25th July 2014

The Intoxicating Power of Contrast

When I left my last corporate role in 2003, I’d spent 25 years or more in big organisations, from role to role and company to company, ever on and upwards. For the last years of this time, I’d grown increasingly disillusioned, and sought a new way. Allied to this, I’d never really taken a decent break from work in that time – sure I’d had holidays and seen a lot of the world, but I’d not taken a time out, a sabbatical or even just sat on the sidelines for long between companies.

So in late 2003, we returned to Sydney from living and working in New Zealand, and distracted by a new baby and a house to renovate, I found myself plunging into a new life, but with some hesitation – could I actually trust myself to tune out and turn away for a decent period? Greatly encouraged by my partner, I started embracing our new life back in Sydney, which became a life of contrast.

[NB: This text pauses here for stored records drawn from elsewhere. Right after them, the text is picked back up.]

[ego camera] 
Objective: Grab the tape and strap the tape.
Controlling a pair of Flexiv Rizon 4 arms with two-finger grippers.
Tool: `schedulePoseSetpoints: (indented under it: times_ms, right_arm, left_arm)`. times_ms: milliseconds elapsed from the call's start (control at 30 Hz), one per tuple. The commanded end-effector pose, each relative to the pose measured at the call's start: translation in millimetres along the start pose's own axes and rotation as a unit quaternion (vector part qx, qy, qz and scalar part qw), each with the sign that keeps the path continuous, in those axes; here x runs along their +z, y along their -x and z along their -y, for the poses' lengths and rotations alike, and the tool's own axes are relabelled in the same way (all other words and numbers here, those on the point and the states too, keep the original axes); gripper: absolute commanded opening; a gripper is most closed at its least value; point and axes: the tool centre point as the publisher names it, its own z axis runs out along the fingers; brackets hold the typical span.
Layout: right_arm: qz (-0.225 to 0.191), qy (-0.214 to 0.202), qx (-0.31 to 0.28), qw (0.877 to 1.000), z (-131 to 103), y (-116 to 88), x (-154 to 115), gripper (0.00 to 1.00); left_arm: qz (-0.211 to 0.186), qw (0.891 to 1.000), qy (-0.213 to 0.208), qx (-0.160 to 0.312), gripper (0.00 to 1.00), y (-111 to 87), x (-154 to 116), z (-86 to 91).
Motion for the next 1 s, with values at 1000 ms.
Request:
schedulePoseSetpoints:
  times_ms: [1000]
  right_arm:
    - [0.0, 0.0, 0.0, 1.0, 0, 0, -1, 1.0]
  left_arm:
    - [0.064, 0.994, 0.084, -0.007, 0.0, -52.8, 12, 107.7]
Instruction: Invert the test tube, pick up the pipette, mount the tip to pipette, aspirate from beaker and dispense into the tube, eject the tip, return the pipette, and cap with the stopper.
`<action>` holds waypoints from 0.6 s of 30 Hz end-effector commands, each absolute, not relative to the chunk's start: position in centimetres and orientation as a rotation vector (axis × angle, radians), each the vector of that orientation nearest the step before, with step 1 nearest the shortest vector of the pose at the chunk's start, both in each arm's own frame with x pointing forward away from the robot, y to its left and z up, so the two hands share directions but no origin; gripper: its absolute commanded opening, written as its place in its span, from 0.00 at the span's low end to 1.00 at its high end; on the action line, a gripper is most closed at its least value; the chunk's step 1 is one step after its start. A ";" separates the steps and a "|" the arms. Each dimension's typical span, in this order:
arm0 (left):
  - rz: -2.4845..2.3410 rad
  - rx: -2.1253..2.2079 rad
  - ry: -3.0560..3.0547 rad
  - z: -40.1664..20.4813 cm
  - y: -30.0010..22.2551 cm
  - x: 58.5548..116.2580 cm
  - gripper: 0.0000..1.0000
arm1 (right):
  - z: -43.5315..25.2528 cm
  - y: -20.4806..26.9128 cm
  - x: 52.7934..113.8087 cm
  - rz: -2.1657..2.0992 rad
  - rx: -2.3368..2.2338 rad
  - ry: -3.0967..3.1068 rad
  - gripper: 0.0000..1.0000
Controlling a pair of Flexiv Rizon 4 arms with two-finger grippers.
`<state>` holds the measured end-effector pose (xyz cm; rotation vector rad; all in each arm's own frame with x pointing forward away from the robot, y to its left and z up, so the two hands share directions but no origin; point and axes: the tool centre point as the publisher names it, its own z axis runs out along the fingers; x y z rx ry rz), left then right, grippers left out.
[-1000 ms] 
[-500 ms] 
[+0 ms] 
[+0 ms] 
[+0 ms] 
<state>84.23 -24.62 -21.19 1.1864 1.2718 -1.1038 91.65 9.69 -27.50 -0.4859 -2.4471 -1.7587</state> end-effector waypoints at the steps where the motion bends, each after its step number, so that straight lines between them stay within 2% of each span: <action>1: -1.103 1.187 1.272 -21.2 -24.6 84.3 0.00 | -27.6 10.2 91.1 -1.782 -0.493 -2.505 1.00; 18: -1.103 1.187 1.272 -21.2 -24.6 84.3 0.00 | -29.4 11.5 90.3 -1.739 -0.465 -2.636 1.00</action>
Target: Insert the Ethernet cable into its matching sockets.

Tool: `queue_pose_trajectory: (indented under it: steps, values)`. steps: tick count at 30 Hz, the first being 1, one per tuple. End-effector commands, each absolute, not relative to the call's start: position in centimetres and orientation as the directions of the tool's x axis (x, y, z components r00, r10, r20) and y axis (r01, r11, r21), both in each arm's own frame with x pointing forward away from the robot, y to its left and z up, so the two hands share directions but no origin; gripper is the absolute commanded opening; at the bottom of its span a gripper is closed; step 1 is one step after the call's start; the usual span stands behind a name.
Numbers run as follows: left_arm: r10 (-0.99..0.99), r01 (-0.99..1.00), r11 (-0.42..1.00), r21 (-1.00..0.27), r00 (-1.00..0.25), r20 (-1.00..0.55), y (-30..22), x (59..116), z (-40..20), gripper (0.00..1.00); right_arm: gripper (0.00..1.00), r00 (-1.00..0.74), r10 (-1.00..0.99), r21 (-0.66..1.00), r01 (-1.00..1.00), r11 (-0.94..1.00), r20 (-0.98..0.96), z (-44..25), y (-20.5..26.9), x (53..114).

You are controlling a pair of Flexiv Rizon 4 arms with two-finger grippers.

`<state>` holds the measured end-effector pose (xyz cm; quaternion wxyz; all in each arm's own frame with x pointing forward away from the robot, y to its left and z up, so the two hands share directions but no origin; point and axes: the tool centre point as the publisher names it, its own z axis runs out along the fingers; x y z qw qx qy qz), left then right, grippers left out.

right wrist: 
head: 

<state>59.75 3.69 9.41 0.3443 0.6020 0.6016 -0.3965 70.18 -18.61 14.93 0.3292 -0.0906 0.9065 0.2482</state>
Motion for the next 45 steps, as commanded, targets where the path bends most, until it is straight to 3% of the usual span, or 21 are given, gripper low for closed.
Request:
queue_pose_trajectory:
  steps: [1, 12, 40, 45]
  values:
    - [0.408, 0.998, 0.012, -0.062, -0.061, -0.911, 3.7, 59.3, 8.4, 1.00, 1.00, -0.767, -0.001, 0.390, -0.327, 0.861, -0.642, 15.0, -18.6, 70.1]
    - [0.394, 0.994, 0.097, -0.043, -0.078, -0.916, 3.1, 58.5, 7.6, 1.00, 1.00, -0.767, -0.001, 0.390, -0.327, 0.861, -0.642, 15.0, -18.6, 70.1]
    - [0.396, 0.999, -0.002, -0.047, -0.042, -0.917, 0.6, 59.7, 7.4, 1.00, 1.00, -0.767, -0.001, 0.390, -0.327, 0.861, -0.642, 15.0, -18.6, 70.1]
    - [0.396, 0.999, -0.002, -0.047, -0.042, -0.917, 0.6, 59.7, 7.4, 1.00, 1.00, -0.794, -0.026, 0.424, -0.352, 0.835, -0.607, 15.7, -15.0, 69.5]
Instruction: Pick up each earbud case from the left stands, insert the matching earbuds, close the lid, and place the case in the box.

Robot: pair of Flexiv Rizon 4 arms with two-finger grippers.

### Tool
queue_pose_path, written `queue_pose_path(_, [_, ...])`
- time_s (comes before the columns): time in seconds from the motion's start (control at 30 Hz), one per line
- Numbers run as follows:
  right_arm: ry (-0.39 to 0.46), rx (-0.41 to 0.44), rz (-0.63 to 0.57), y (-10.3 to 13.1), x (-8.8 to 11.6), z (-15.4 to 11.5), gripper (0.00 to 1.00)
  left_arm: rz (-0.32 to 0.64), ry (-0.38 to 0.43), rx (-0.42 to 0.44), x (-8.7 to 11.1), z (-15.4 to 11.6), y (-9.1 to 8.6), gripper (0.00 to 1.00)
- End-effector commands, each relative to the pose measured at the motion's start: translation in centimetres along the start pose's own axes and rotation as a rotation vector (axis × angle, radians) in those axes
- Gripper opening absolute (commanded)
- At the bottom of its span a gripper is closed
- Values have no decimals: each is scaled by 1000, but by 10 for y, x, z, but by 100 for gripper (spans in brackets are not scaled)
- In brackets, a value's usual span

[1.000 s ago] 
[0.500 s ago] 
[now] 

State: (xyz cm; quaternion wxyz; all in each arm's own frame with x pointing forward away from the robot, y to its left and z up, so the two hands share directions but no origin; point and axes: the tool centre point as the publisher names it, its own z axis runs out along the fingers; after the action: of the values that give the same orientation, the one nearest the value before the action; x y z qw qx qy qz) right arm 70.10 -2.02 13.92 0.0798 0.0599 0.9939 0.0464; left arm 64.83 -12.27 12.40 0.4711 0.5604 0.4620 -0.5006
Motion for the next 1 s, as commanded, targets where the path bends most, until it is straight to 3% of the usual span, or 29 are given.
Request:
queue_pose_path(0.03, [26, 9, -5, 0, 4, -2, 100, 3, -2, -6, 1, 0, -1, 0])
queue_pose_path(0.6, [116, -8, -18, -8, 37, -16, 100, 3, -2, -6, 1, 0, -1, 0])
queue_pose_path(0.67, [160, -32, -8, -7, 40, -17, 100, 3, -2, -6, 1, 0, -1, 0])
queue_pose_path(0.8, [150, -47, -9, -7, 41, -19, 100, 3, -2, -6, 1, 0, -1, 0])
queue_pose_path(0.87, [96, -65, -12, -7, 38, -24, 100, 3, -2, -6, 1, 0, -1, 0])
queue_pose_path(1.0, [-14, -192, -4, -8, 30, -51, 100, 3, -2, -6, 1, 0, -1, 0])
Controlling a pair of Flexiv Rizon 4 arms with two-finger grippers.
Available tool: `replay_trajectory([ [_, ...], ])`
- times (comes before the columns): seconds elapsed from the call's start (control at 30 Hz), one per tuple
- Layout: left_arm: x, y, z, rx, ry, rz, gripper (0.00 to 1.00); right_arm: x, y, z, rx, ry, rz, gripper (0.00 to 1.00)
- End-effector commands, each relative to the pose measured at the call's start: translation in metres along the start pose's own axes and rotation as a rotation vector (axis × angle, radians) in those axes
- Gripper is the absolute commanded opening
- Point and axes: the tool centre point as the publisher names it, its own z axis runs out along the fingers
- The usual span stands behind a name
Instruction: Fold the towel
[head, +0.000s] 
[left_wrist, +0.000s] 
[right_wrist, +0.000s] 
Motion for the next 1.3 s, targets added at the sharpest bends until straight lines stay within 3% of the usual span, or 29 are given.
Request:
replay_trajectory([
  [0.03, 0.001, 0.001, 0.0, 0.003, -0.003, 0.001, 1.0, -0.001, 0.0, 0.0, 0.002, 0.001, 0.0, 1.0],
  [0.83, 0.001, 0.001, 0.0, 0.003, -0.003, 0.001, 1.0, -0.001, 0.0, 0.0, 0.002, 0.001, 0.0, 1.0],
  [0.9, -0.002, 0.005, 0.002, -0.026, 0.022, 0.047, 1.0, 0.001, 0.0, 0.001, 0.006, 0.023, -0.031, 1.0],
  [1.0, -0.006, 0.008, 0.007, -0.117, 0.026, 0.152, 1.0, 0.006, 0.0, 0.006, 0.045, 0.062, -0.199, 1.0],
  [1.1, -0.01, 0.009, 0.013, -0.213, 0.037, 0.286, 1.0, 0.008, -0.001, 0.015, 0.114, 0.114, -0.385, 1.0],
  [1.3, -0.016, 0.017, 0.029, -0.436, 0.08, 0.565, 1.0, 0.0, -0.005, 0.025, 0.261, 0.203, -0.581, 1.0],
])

I found myself buying board-shorts – lots of board-shorts in fact. I found a certain tranquillity and pleasure in building a collection of boards-shorts. Far beyond the basic requirement – you could surf each day and get by with two pairs – I started to see a new richness in my life through their accumulation. Contrast to the past decade when I had virtually none, my wardrobe became resplendent in bright, patterned shorts. Oh, and I did start surfing every day, because that’s what you do if you have no job, diminishing cares and a house by the beach in Sydney. Again, a stark contrast to my former life at work – instead of burying my head in paperwork, I buried it in the fine aroma of surf wax.

I also soon rediscovered the satisfaction of physical work – hard labour in fact, as I set about renovating a house and overgrown garden on a steep block in the heat of February. I began to love that feeling of coming back to our rented place exhausted, but hugely satisfied with the visual progress one makes through physical labour. You have a pile of rocks in one place in the morning, and by the end of the day they have become a wall, or formed a path. By contrast, at times it’s hard to see your progress in a corporate life. My ex-boss at Lion Nathan Joe McCollum, recently told me that some days you can feel like that little squirrel in “Ice-Age” and his acorn. You spend all day pushing the acorn forward, and you come in the next day and someone’s rolled it back down the hill away from you!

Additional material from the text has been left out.